PROBLEM → What is the count of lines in the listing below that hold the string "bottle"? Reply with that number alone.

##### THE DATA #####

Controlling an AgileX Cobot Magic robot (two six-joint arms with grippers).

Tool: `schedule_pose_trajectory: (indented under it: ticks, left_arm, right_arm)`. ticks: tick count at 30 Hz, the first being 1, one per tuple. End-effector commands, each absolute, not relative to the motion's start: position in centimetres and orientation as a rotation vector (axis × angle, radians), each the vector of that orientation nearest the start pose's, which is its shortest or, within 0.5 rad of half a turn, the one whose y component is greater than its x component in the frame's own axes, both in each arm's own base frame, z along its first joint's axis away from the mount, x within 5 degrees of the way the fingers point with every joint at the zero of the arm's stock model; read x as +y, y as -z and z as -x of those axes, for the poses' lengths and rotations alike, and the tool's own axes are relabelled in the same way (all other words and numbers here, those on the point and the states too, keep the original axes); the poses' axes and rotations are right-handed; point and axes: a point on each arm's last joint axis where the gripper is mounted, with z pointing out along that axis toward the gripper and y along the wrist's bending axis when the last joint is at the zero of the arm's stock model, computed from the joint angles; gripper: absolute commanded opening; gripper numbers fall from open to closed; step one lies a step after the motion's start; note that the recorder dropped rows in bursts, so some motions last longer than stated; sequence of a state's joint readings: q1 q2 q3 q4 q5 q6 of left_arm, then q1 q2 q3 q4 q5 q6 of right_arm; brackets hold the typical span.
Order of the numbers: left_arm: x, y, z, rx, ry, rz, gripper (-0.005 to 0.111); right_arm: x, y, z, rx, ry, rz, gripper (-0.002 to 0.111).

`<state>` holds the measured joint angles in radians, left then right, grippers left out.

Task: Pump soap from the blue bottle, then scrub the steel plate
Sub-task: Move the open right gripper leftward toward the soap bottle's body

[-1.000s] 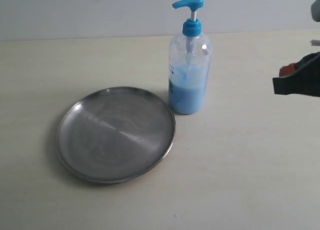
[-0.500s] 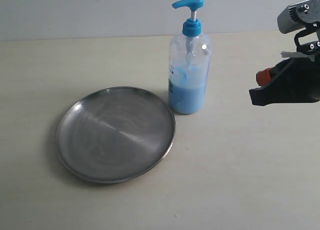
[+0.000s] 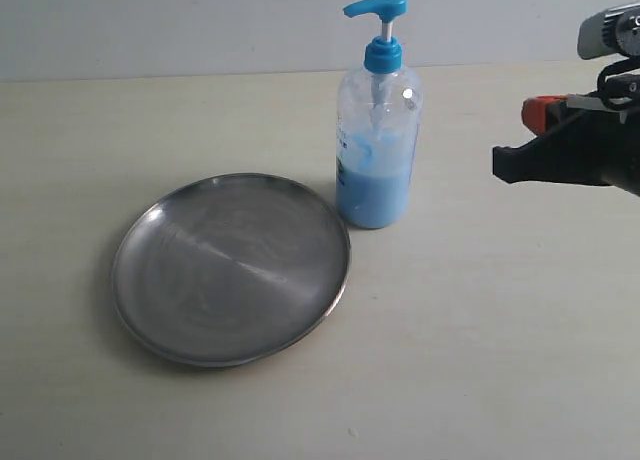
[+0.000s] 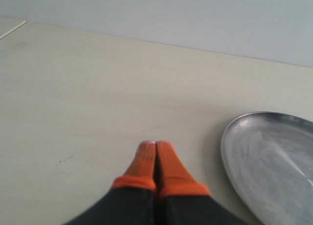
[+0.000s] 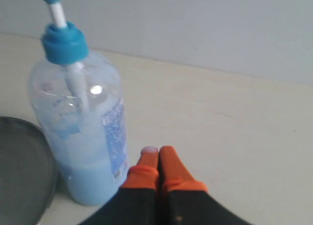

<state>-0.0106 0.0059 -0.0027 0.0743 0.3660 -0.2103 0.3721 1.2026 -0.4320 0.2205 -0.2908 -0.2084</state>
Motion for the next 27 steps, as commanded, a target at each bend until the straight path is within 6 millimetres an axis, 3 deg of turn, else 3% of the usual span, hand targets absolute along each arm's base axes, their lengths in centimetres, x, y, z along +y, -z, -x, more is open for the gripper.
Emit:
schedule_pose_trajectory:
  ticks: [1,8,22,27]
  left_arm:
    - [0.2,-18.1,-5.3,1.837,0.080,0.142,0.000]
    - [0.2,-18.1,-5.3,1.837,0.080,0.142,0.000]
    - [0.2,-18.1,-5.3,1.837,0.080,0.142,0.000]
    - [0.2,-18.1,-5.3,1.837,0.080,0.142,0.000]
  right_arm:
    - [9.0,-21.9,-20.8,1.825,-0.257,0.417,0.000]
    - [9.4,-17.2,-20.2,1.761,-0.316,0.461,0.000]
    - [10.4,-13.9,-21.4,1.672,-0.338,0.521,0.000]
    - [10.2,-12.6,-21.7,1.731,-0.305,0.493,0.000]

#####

YOUR SOLUTION → 2